Bauman Zachary M, Phillips Paige, Cantrell Emily, Raposo-Hadley Ashley, Patel Megha, Evans Charity H, Kamien Andrew
Division of Trauma, Emergency General Surgery and Critical Care Surgery, Department of Surgery, University of Nebraska Medical Center, 983280 Nebraska Medical Center, Omaha, NE, 68198-3280, USA.
World J Surg. 2022 Oct;46(10):2344-2349. doi: 10.1007/s00268-022-06659-x. Epub 2022 Jul 18.
Isolated hip fractures (IHF) are common injuries in the elderly. Controversy exists about which hospital service is best suited to manage these patients. We hypothesize that baseline patient severity of illness (SOI) score drives patient outcomes, not the hospital service managing these patients.

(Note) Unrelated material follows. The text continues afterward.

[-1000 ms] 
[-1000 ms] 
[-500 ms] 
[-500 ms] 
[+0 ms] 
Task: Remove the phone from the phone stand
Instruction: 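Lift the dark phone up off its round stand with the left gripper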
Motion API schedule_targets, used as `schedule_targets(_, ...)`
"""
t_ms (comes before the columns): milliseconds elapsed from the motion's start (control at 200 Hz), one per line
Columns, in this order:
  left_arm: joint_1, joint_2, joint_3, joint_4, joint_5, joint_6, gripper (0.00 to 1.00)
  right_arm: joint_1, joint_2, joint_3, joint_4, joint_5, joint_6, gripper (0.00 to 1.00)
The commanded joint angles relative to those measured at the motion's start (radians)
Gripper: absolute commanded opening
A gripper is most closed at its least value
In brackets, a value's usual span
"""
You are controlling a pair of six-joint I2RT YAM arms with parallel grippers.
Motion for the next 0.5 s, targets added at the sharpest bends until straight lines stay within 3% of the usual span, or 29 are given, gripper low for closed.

Retrospective review of all IHF patients from 2014 to 2018 at our Level 1 trauma center. Basic demographics were obtained. Patients were divided into service line they were admitted; surgical vs non-surgical. Primary outcomes included hospital length of stay (HLOS), time to OR, time to VTE prophylaxis, complication rate (defined by the Trauma Quality Improvement Program), 30-day mortality, and readmissions. SOI score (which is DRG-based) was controlled to see if any differences in primary outcomes occurred between cohorts. Chi-square was used for categorical variables and regression analysis for continuous variables. Significance was p < 0.05.
A total of 366 total patients were analyzed with the same ISS. A total of 102 were admitted to a surgical service and 264 to a non-surgical service. Average overall age was 80 year, 66.9% were female, and 86% were Caucasian. There was no statistical difference between outcomes when comparing admitting services. Controlling for SOI score, there was no difference between admitting service for outcomes as well. SOI score was a significant predictor for increased HLOS and complication occurrence (p < 0.001) via regression analysis, with a 6.06-fold increase in complication rate from mild to moderate SOI score (p = 0.001).
There is no difference in outcomes based on admitting service and process measures. However, the SOI score is perhaps a better predictor of outcomes for isolated hip fracture patients.
孤立性髋部骨折(IHF)是老年人常见的损伤。关于哪种医院服务最适合管理这些患者存在争议。我们假设患者的基线疾病严重程度(SOI)评分决定患者的预后,而非管理这些患者的医院服务。
对2014年至2018年在我们的一级创伤中心的所有IHF患者进行回顾性研究。获取基本人口统计学数据。患者根据其入院的服务线进行分组;手术组与非手术组。主要结局包括住院时间(HLOS)、手术时间、开始静脉血栓栓塞症(VTE)预防的时间、并发症发生率(由创伤质量改进计划定义)、30天死亡率和再入院率。控制SOI评分(基于诊断相关分组)以观察队列之间主要结局是否存在差异。分类变量采用卡方检验,连续变量采用回归分析。显著性水平为p < 0.05。
共分析了366例具有相同损伤严重度评分(ISS)的患者。其中102例入住手术服务线,264例入住非手术服务线。平均总体年龄为80岁,66.9%为女性,86%为白种人。比较不同入院服务线时,结局之间无统计学差异。控制SOI评分后,不同入院服务线的结局也无差异。通过回归分析,SOI评分是HLOS增加和并发症发生的显著预测因素(p < 0.001),从轻度到中度SOI评分,并发症发生率增加6.06倍(p = 0.001)。
基于入院服务和流程指标,结局没有差异。然而,SOI评分可能是孤立性髋部骨折患者结局的更好预测指标。